Search the data below for "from"; list each line that holds it.

Dataset content
§ §
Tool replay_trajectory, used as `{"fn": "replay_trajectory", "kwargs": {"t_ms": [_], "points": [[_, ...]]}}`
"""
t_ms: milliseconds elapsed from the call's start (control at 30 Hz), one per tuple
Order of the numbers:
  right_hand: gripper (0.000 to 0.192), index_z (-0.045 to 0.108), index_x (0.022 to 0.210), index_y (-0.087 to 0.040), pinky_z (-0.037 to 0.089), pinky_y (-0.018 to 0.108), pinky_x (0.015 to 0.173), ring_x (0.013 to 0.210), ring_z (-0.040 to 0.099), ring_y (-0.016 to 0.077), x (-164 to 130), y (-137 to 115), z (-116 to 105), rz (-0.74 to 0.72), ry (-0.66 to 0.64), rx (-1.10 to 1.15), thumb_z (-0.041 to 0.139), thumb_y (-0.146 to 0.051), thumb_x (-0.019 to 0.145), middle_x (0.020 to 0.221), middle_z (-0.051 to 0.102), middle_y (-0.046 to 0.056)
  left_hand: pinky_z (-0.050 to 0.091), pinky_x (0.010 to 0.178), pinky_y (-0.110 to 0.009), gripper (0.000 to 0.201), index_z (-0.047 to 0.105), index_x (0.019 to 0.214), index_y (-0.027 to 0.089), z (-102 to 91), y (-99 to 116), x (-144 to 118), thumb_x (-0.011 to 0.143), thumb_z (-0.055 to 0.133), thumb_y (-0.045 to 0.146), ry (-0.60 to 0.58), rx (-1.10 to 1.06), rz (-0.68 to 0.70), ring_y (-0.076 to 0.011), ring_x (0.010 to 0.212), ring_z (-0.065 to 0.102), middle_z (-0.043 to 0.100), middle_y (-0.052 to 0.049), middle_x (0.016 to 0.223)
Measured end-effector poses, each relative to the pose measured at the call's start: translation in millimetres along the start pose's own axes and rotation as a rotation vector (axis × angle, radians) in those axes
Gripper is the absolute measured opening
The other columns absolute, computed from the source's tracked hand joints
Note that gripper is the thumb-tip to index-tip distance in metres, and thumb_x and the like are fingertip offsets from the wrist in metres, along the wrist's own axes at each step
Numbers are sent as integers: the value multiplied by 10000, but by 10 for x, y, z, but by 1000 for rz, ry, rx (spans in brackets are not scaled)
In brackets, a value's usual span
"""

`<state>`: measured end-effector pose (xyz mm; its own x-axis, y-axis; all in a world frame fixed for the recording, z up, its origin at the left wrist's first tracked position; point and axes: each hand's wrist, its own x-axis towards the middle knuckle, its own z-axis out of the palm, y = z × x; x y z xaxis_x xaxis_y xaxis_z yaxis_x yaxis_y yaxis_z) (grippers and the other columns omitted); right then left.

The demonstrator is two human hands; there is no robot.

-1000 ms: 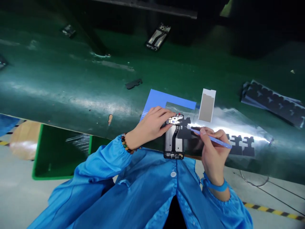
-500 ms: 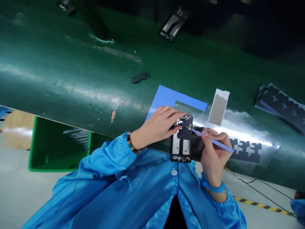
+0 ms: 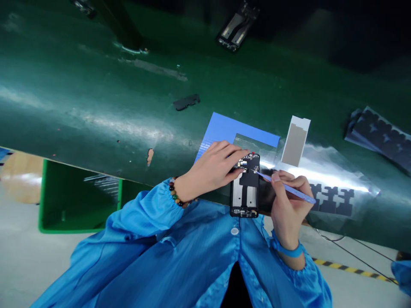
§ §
Task answer
t_ms: milliseconds elapsed from the call's start (control at 30 Hz), one per tuple
The other columns absolute, computed from the source's tracked hand joints
Note that gripper is the thumb-tip to index-tip distance in metres, and thumb_x and the like are fingertip offsets from the wrist in metres, along the wrist's own axes at each step

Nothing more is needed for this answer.